_WORK ITEM_
Write out the listing below from the line containing "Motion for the" to its last line, unaltered, ends included.

++++++++++++++++++++

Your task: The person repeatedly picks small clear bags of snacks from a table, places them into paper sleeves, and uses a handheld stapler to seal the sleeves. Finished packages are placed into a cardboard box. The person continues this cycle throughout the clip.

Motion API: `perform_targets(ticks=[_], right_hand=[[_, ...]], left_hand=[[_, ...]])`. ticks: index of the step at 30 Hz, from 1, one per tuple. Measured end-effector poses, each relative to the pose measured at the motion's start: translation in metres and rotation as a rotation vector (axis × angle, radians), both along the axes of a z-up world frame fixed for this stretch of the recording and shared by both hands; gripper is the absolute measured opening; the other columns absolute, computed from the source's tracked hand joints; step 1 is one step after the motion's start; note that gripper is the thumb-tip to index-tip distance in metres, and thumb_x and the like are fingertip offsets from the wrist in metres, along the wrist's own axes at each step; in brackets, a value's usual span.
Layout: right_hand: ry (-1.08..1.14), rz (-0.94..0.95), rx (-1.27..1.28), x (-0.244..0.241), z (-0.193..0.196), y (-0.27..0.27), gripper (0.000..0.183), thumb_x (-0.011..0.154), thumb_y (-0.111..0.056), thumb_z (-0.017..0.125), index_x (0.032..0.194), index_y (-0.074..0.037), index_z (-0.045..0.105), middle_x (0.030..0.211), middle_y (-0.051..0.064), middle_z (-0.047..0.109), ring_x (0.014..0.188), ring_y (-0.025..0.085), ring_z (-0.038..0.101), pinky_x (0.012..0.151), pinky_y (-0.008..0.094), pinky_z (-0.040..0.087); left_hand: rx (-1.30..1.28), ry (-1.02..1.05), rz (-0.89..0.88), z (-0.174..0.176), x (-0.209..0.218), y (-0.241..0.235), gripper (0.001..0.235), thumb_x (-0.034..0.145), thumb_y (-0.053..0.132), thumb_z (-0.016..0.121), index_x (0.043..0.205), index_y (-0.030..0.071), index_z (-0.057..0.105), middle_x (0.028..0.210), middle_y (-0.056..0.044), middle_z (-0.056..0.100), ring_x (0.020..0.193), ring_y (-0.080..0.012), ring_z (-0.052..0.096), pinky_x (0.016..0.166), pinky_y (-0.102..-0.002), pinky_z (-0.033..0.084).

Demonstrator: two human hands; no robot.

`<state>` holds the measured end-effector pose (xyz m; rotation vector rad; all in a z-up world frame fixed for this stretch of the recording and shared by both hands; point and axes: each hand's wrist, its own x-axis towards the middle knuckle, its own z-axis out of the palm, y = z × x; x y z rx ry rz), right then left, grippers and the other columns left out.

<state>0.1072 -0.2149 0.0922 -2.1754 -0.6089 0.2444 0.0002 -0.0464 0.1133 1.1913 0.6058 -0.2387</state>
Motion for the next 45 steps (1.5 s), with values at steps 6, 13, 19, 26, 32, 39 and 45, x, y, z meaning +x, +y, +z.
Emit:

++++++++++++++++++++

_SOLUTION TO THE PROBLEM_
Motion for the next 45 steps (1.5 s), with values at steps 6, 13, 19, 26, 32, 39 and 45, x, y, z meaning +x, +y, +z.
Emit:

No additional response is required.